Shift Your Knits by Larissa Brown

Shift Your Knits

Knitting
October 2017
Fingering (14 wpi) ?
18 stitches and 36 rows = 4 inches
in Garter Stitch, blocked
US 6 - 4.0 mm
US 4 - 3.5 mm
950 - 1100 yards (869 - 1006 m)
Wingspan: 62”/157.5 cm; back depth: 30”/76 cm
English
This pattern is available for $6.00 USD buy it now

DRAGONFLY KITS

Dragonfly Fibers offers kits in their gorgeous Djinni Sock. Or your own combination of Djinni colors would make an amazing shift.

https://www.dragonflyfibers.com/project-kits/shift-your-k...

What is a shift?

I invite you to grab five colors of delicious fingering weight yarn and make your own shift!

It’s a color progression that plays with hue, light and texture.

By cycling through five colorways, each juxtaposed with the next in a series of Garter and Stockinette rows, you will create little optical illusions that shift and change with light and angles.

A shift works because colors look very different depending on what’s around them. What looks like pale lavender in the skein, might appear to be an icy gray when laid against a green background. A color that looks like navy blue in Stockinette, might morph into dark grape when it’s worked in Garter ridges and placed near a hot pink.

Unlike a fade, a shift requires colors that contrast with one another, within an overall pleasing progression.

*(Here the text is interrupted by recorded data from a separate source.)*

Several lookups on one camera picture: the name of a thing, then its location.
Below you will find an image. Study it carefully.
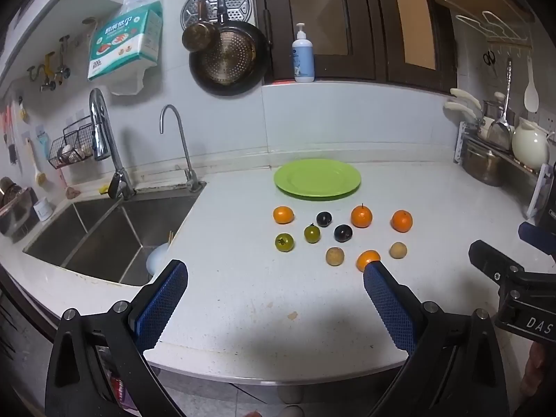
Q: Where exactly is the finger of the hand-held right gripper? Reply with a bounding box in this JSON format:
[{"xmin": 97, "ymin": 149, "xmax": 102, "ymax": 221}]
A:
[
  {"xmin": 518, "ymin": 221, "xmax": 556, "ymax": 265},
  {"xmin": 469, "ymin": 240, "xmax": 528, "ymax": 289}
]

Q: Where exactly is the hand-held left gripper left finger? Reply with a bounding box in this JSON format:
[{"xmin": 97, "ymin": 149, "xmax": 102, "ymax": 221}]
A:
[{"xmin": 44, "ymin": 259, "xmax": 189, "ymax": 417}]

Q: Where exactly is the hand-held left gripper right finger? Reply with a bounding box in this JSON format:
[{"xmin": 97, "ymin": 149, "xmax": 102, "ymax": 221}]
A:
[{"xmin": 362, "ymin": 261, "xmax": 511, "ymax": 417}]

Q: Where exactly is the orange with stem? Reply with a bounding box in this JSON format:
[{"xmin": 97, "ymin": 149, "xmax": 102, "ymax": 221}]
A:
[{"xmin": 351, "ymin": 203, "xmax": 374, "ymax": 228}]

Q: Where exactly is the green plate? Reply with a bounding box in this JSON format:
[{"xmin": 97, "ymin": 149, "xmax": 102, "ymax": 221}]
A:
[{"xmin": 273, "ymin": 159, "xmax": 362, "ymax": 201}]

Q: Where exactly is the person's right hand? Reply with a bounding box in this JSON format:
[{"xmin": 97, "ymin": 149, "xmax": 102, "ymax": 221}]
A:
[{"xmin": 520, "ymin": 342, "xmax": 556, "ymax": 402}]

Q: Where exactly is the white bowl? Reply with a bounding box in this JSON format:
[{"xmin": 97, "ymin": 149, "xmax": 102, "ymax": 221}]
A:
[{"xmin": 146, "ymin": 243, "xmax": 173, "ymax": 275}]

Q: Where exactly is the metal dish rack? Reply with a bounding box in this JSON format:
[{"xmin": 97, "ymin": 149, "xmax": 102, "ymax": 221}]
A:
[{"xmin": 453, "ymin": 121, "xmax": 556, "ymax": 220}]

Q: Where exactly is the stainless steel sink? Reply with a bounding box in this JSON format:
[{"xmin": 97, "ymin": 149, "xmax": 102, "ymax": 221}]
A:
[{"xmin": 23, "ymin": 192, "xmax": 201, "ymax": 287}]

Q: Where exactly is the stainless steel pot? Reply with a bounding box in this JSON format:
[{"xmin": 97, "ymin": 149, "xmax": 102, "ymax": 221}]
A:
[{"xmin": 461, "ymin": 141, "xmax": 505, "ymax": 187}]

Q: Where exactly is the white ceramic jug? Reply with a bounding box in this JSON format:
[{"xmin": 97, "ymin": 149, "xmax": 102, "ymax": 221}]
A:
[{"xmin": 511, "ymin": 117, "xmax": 550, "ymax": 171}]

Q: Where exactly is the metal skimmer ladle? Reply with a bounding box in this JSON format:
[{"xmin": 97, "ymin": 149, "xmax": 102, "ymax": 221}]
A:
[{"xmin": 490, "ymin": 58, "xmax": 516, "ymax": 152}]

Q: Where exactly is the white rice paddle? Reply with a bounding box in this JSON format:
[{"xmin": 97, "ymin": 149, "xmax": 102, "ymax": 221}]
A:
[{"xmin": 524, "ymin": 55, "xmax": 540, "ymax": 112}]

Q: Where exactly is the white cup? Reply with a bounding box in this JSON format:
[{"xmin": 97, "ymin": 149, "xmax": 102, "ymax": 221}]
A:
[{"xmin": 33, "ymin": 197, "xmax": 54, "ymax": 222}]

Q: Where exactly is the slim gooseneck faucet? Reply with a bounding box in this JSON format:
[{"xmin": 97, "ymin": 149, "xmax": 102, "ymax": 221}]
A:
[{"xmin": 159, "ymin": 104, "xmax": 206, "ymax": 193}]

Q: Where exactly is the chrome pull-down faucet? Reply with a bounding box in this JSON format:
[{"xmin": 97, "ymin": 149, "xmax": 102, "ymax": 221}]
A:
[{"xmin": 89, "ymin": 88, "xmax": 136, "ymax": 201}]

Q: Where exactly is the black frying pan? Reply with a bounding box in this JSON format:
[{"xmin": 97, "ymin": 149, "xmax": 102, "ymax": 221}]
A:
[{"xmin": 188, "ymin": 0, "xmax": 271, "ymax": 97}]

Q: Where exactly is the white pump bottle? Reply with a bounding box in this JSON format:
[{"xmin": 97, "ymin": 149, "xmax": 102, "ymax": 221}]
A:
[{"xmin": 291, "ymin": 23, "xmax": 316, "ymax": 83}]

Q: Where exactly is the paper towel pack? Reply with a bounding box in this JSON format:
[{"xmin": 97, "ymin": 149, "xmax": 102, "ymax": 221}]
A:
[{"xmin": 87, "ymin": 1, "xmax": 164, "ymax": 96}]

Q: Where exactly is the small copper pot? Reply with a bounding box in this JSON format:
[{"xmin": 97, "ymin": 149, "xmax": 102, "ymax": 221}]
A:
[{"xmin": 181, "ymin": 0, "xmax": 219, "ymax": 53}]

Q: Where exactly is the round metal steamer rack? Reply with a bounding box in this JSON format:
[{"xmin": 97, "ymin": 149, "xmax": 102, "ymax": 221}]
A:
[{"xmin": 181, "ymin": 0, "xmax": 253, "ymax": 31}]

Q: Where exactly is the white knife handle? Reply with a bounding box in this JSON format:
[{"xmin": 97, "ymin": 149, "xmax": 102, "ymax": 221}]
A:
[
  {"xmin": 449, "ymin": 88, "xmax": 484, "ymax": 110},
  {"xmin": 443, "ymin": 101, "xmax": 479, "ymax": 125}
]

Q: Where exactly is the black wire basket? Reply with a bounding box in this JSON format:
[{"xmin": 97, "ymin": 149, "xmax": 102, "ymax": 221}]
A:
[{"xmin": 48, "ymin": 115, "xmax": 99, "ymax": 170}]

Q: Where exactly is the yellow wall tap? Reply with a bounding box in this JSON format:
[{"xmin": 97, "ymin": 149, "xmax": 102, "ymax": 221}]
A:
[{"xmin": 27, "ymin": 35, "xmax": 73, "ymax": 93}]

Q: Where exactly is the dark wooden window frame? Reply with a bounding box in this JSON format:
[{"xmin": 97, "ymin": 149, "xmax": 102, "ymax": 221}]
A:
[{"xmin": 249, "ymin": 0, "xmax": 458, "ymax": 94}]

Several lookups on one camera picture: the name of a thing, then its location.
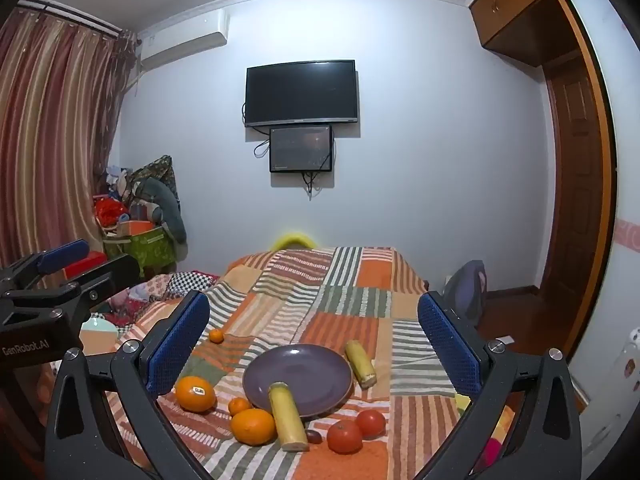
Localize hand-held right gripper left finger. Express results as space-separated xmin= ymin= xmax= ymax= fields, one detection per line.
xmin=44 ymin=290 xmax=211 ymax=480

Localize yellow-green banana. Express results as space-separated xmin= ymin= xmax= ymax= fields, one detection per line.
xmin=268 ymin=381 xmax=310 ymax=452

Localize red tomato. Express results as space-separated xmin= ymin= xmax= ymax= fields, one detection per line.
xmin=327 ymin=420 xmax=363 ymax=454
xmin=356 ymin=409 xmax=386 ymax=438

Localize yellow round plush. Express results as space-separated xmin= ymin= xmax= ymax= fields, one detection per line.
xmin=270 ymin=231 xmax=316 ymax=251

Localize red box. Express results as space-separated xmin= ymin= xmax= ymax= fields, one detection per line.
xmin=62 ymin=252 xmax=108 ymax=278

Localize black wall television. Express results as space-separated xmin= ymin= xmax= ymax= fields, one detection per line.
xmin=245 ymin=60 xmax=360 ymax=128

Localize white wardrobe with wooden frame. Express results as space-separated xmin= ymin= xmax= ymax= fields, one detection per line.
xmin=552 ymin=0 xmax=640 ymax=461

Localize wooden overhead cabinet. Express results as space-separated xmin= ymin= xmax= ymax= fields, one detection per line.
xmin=469 ymin=0 xmax=586 ymax=68

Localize mint green cup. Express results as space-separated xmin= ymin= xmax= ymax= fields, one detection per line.
xmin=80 ymin=312 xmax=118 ymax=356

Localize orange box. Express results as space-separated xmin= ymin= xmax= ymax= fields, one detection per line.
xmin=117 ymin=220 xmax=156 ymax=238

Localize white curtain rail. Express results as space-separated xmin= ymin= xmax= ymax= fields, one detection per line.
xmin=22 ymin=0 xmax=123 ymax=38

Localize black monitor cable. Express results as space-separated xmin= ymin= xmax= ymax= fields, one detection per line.
xmin=300 ymin=171 xmax=322 ymax=201

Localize small black wall monitor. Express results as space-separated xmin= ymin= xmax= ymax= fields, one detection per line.
xmin=269 ymin=125 xmax=335 ymax=174

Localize white appliance with stickers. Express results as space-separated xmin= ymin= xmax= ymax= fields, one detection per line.
xmin=612 ymin=327 xmax=640 ymax=411

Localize brown wooden door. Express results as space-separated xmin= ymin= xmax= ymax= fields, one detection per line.
xmin=542 ymin=57 xmax=608 ymax=306

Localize floral pink cloth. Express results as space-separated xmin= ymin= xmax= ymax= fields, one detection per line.
xmin=107 ymin=275 xmax=173 ymax=328

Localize striped patchwork blanket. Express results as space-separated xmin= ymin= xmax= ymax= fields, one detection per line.
xmin=65 ymin=246 xmax=521 ymax=480

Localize white air conditioner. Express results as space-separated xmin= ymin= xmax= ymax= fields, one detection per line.
xmin=137 ymin=9 xmax=230 ymax=72

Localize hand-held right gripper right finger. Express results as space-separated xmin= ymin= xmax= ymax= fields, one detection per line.
xmin=411 ymin=291 xmax=585 ymax=480

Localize dark patterned cushion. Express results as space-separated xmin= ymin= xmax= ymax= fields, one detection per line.
xmin=127 ymin=155 xmax=180 ymax=201

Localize purple round plate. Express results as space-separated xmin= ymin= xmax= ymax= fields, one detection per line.
xmin=242 ymin=344 xmax=354 ymax=420

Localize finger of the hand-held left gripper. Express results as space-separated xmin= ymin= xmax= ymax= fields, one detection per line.
xmin=0 ymin=239 xmax=91 ymax=294
xmin=10 ymin=254 xmax=142 ymax=318

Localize striped brown curtain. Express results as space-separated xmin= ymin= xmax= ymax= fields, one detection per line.
xmin=0 ymin=7 xmax=137 ymax=271

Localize checkered cloth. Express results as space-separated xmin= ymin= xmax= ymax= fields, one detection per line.
xmin=165 ymin=270 xmax=221 ymax=296

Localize red plastic bag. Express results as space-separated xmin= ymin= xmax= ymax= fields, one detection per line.
xmin=94 ymin=197 xmax=132 ymax=231

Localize large plain orange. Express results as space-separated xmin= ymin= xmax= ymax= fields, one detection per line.
xmin=230 ymin=408 xmax=277 ymax=446

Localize large orange with sticker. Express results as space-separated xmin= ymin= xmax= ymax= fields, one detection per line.
xmin=174 ymin=376 xmax=217 ymax=413

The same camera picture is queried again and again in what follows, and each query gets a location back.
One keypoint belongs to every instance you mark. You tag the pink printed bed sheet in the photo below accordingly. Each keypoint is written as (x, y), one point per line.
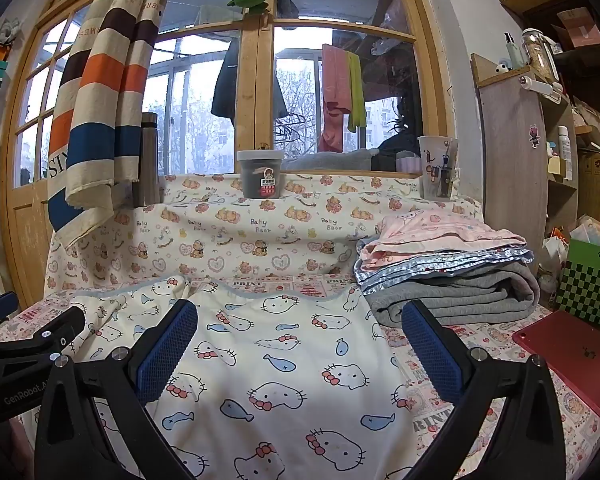
(490, 342)

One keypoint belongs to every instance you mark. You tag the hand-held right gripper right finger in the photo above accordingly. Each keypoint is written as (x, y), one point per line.
(432, 355)

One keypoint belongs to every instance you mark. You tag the glass jar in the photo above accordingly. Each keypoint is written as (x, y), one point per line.
(539, 55)

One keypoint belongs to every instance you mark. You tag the white cat print pants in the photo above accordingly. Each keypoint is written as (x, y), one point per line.
(280, 360)

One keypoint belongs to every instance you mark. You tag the pink box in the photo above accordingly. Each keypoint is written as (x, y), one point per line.
(580, 30)

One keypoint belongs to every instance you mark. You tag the clothes hangers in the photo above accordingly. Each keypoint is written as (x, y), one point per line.
(290, 130)

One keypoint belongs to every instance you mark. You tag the white spray bottle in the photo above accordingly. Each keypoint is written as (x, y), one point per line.
(565, 155)

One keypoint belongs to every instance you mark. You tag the dark lidded container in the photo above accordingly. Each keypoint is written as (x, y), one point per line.
(260, 175)

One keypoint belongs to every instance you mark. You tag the small panda figure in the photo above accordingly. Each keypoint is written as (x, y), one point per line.
(502, 69)

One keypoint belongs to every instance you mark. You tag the green checkered box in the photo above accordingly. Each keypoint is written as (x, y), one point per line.
(592, 280)

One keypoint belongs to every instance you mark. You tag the wooden window frame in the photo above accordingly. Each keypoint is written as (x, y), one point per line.
(252, 85)

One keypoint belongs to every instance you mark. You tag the pink hanging towel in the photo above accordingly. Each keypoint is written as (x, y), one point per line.
(334, 95)

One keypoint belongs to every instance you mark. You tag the striped towel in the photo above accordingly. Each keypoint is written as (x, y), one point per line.
(105, 75)

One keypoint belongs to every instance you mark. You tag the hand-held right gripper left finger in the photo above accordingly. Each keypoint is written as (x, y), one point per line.
(165, 355)

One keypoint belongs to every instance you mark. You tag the dark hanging jacket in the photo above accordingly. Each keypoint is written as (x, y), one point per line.
(225, 90)

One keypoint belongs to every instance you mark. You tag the wooden shelf unit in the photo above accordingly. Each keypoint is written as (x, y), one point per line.
(510, 170)

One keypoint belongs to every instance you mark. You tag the cluttered wooden wall shelf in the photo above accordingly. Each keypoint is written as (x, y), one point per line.
(590, 65)

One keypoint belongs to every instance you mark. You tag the yellow-green hanging cloth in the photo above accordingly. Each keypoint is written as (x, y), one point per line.
(356, 95)

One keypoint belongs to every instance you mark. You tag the pale green bottle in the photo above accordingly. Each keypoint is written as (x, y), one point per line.
(514, 52)

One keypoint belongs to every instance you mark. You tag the pink cartoon sticker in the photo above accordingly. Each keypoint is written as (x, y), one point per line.
(534, 136)

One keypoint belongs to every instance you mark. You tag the bear print cream cloth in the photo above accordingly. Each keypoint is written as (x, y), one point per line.
(255, 240)

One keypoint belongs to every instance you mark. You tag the grey thermos bottle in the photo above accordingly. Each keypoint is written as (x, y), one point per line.
(147, 160)

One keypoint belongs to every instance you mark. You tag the folded pink grey blanket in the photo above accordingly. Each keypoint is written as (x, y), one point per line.
(445, 270)

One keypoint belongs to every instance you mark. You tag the white lint roller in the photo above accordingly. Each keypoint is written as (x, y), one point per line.
(540, 87)

And unlike many fades, the first and last colors of a shift will be used directly next to each other. For example, a shift might progress from silver-and dark-purple, to a silvery-green sheen, like the shawl shown in the photos.

What’s the collection?

Five designs -- all shawls, wraps and cowls - published through June 2018. Buy today, and you’ll receive:

  • Shift Your Knits
  • Shift Cowl - an easy, squishy endless shifting pattern
  • Shift Shawl - a triangular version of this color technique
  • A fourth pattern in the coming months *** And an MKAL in early 2018!**

CHOOSING YARN & COLORS

To choose colors, place five yarns in a circle, arranging them so that they provide contrasting light and dark or cold and warm elements. The first color should work well with the last, since they will end up together for the final shawl section.

The shawl shown uses 5 colors of Dragonfly Fibers Djinni, a merino, cashmere, nylon, fingering weight mix with 420 yards to 100 grams. Shown in:

A: Silver Fox (100 gr)
B: Heliotrope (80 gr)
C: Jocelyn (75 gr)
D: Icelandic Skies (75 gr)
E: Zombie Apocalypse (50 gr).

When choosing yarns, note that one complete 100-gram skein is needed for color A. When substituting a different fingering weight yarn, note the amounts needed and the yards-to-grams for the yarn you are using.

Color note: The shawl is worked from the bottom up. Think of Color A as the one that will be the bottom edge.